Restrict the output to the lines below starting at the one that contains "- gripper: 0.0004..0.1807" and ending at the one that contains "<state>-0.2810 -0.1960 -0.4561", and restate them word for word, both ends included.

(Collection entries)
--------------------------------------------------
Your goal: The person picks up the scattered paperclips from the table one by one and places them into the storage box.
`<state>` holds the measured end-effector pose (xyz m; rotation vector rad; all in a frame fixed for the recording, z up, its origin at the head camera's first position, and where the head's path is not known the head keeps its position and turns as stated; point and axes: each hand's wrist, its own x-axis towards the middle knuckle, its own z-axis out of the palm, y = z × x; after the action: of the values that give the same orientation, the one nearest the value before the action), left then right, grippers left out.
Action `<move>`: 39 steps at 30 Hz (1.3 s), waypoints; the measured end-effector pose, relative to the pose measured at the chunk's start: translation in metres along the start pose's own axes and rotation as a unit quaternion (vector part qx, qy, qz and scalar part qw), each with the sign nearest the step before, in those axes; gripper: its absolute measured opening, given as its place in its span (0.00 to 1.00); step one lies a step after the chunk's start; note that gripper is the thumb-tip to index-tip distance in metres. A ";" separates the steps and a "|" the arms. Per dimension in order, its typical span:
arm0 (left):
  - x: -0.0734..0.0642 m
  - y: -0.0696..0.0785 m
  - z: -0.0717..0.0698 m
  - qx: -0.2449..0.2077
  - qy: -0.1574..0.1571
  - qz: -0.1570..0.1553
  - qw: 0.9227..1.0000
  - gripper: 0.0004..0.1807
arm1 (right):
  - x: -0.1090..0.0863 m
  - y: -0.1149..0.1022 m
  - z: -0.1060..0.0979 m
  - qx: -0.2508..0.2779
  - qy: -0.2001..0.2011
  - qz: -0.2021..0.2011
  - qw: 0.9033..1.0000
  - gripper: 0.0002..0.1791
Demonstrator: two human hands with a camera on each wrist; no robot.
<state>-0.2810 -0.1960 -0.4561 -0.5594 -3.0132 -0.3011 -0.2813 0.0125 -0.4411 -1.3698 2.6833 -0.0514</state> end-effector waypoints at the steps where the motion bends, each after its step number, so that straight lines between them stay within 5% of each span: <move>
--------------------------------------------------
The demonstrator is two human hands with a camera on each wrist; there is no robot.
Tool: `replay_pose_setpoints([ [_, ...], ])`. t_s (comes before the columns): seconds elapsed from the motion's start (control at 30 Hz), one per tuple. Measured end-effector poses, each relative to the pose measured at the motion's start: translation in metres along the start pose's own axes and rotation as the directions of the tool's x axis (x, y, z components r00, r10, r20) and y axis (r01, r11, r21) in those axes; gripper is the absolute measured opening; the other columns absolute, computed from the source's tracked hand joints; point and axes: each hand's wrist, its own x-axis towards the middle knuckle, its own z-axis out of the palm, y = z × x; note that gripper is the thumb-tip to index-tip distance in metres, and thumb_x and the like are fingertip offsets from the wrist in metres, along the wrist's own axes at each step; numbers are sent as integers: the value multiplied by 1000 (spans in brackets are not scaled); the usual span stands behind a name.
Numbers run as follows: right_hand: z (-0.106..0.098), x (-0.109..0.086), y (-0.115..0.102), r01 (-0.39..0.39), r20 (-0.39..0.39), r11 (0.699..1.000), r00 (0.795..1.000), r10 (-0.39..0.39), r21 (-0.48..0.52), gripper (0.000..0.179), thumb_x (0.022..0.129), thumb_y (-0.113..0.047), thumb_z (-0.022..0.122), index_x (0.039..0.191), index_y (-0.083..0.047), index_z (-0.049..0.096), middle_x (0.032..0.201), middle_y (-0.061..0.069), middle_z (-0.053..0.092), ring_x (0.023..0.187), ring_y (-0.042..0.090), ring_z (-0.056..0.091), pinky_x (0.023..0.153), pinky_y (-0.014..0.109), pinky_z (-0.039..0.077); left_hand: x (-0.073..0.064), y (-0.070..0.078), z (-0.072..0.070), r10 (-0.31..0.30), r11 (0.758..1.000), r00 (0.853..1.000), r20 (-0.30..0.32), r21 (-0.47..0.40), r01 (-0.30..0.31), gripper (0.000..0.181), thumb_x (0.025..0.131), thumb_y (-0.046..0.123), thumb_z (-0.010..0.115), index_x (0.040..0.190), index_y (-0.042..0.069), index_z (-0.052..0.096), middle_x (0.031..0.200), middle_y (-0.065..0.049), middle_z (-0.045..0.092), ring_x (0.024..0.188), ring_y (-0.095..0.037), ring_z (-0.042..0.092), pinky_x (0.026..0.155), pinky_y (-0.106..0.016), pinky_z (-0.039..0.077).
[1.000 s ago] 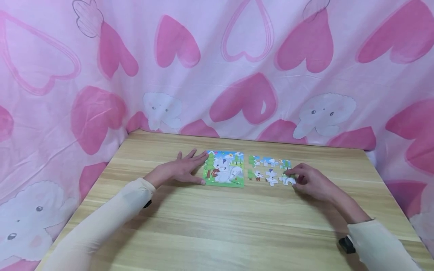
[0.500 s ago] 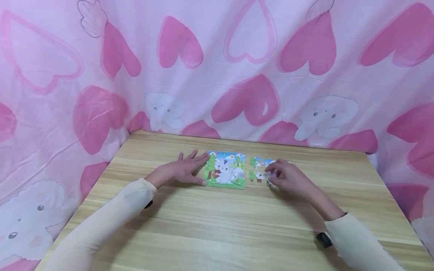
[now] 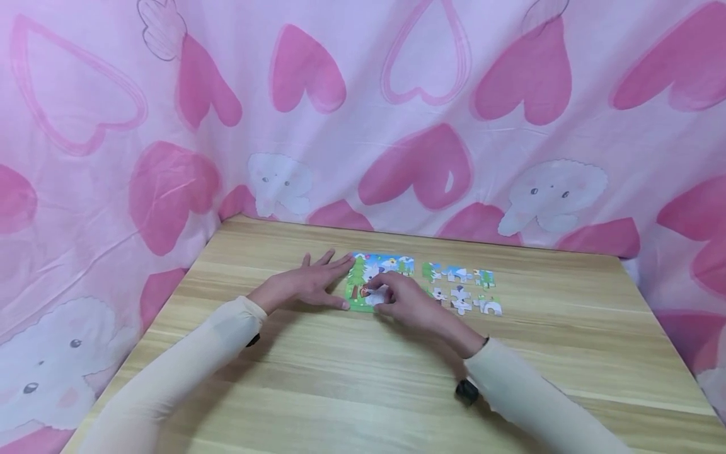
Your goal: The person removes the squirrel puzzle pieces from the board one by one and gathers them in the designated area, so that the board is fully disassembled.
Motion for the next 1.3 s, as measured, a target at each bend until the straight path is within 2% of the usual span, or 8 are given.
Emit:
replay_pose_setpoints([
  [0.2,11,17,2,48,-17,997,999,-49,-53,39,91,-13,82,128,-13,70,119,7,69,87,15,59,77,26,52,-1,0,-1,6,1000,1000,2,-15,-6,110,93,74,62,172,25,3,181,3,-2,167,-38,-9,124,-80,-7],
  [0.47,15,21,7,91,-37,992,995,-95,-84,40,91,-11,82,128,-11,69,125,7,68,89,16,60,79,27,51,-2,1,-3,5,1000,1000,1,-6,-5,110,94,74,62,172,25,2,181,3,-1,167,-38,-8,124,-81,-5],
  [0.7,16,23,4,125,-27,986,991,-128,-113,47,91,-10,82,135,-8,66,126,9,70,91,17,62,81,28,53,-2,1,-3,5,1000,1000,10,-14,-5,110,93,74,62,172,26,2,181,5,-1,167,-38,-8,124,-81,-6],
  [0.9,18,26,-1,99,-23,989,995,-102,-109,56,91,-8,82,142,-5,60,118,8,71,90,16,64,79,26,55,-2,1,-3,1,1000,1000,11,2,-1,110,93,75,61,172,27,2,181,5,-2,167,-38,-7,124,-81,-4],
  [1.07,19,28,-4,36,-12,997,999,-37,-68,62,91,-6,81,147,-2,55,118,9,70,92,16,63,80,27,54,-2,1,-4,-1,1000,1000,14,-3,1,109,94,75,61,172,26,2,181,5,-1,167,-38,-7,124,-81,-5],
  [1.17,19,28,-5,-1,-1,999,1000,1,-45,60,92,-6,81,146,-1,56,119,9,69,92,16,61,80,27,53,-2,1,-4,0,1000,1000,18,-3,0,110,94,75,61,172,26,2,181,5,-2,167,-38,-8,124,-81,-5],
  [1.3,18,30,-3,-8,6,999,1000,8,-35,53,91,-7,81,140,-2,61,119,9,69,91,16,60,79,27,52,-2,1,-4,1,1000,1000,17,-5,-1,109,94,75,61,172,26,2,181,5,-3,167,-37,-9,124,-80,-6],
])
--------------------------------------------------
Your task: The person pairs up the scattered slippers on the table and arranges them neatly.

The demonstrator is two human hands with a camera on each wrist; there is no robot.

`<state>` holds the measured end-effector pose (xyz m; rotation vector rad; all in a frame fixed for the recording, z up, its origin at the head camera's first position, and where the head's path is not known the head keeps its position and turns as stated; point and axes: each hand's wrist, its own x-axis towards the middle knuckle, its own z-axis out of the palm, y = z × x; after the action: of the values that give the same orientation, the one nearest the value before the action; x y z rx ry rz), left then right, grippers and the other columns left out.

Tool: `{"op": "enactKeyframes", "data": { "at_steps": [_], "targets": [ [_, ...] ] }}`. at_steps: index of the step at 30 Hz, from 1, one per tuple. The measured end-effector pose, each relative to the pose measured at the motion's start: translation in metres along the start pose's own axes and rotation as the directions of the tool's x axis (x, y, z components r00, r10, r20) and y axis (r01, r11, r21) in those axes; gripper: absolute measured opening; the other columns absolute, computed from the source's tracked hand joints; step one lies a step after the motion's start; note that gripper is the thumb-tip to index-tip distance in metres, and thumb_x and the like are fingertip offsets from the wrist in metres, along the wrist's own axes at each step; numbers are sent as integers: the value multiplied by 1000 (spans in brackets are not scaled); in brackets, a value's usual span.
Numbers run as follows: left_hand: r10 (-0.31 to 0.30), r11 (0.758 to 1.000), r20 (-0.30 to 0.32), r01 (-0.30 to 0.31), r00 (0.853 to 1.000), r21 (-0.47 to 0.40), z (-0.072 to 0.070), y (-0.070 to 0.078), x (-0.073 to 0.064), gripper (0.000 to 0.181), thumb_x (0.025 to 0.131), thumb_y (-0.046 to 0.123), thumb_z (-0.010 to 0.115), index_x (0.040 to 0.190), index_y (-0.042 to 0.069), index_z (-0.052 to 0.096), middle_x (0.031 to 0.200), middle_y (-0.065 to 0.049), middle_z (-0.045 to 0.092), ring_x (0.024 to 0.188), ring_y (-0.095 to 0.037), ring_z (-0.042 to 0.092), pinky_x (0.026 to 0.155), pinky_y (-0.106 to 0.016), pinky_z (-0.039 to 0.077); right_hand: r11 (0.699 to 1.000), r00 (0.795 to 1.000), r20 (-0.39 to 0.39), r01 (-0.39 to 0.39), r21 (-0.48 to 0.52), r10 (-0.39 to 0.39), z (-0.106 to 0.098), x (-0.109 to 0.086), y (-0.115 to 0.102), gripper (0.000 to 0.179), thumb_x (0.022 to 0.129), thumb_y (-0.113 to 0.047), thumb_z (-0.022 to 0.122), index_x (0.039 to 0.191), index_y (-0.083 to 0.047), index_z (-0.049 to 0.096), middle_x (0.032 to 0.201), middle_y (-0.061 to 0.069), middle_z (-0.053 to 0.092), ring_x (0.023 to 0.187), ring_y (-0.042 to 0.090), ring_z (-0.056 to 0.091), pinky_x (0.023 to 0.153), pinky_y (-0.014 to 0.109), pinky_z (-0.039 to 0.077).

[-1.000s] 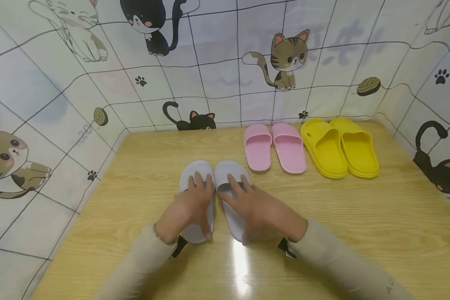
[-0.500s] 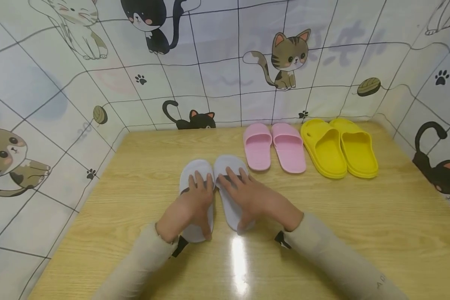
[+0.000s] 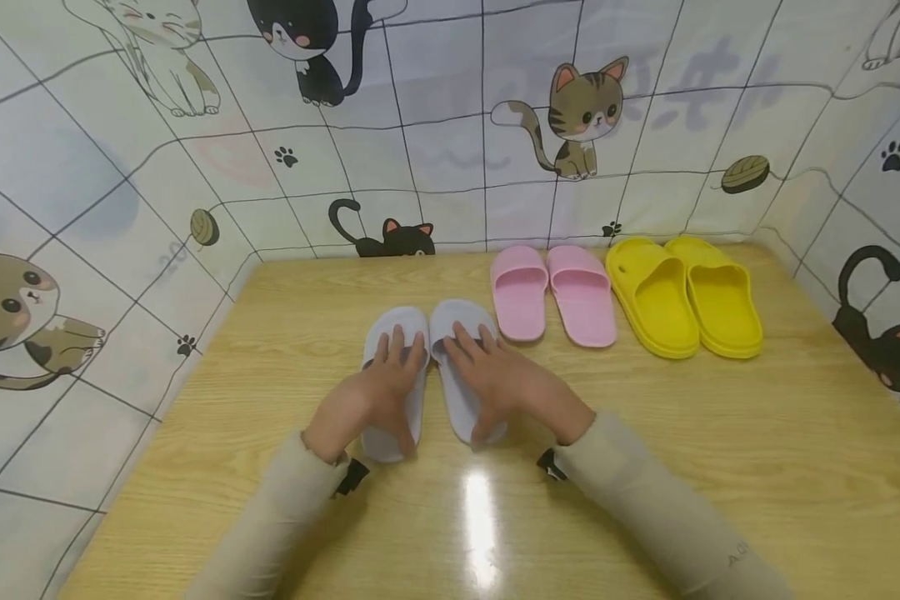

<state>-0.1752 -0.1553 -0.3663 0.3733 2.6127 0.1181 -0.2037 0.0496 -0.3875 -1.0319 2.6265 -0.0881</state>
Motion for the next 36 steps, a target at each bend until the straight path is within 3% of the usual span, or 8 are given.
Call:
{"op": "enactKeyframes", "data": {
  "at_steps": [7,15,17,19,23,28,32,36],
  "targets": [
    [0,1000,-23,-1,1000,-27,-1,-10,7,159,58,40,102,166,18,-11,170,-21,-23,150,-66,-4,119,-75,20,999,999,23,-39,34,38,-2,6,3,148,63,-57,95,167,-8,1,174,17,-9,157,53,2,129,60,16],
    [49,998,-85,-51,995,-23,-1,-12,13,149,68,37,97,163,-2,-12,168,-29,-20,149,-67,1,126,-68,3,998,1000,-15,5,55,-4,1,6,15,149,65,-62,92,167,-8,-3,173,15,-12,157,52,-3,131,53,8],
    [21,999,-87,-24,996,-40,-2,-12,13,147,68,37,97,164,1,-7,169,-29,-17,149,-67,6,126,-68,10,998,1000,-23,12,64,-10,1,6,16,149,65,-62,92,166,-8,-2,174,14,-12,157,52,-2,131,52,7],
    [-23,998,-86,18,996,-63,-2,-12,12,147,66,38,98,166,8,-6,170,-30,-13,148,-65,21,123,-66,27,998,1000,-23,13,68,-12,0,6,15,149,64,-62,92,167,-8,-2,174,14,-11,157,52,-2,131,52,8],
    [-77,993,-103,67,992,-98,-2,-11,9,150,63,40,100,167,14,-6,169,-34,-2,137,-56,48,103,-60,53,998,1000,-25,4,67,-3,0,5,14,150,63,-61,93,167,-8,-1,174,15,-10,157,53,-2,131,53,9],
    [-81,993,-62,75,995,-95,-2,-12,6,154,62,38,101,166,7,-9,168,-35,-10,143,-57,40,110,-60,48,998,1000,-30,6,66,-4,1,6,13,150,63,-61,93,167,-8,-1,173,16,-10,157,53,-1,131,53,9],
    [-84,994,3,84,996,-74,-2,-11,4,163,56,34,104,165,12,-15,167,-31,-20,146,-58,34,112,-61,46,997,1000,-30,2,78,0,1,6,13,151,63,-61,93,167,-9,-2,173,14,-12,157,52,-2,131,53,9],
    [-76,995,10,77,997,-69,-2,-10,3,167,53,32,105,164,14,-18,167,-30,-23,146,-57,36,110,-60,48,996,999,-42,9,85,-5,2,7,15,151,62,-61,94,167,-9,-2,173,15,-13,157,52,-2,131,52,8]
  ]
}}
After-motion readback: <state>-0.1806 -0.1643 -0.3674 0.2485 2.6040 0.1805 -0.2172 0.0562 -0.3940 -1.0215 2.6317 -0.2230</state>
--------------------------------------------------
RESULT FOR THIS TASK ->
  - gripper: 0.0004..0.1807
arm1 (right):
  - x: -0.1090..0.0863 m
  - y: -0.1149..0.1022 m
  - z: -0.1060..0.0979 m
  - qx: -0.2508..0.2779
  - qy: -0.2001..0.2011
  - qz: -0.2021..0.2011
  - qw: 0.9033..1.0000
  - gripper: 0.0002..0.1791
Demonstrator: two human hands with a camera on each wrist; no robot.
<state>-0.2810 -0.1960 -0.4561 -0.5594 -3.0132 -0.3011 -0.2813 0.0125 -0.4411 -1.3698 2.6833 -0.0514</state> end-effector waypoints at the steps where the motion bends, each after its step number, so that straight lines between them stay within 5% of each span: <move>

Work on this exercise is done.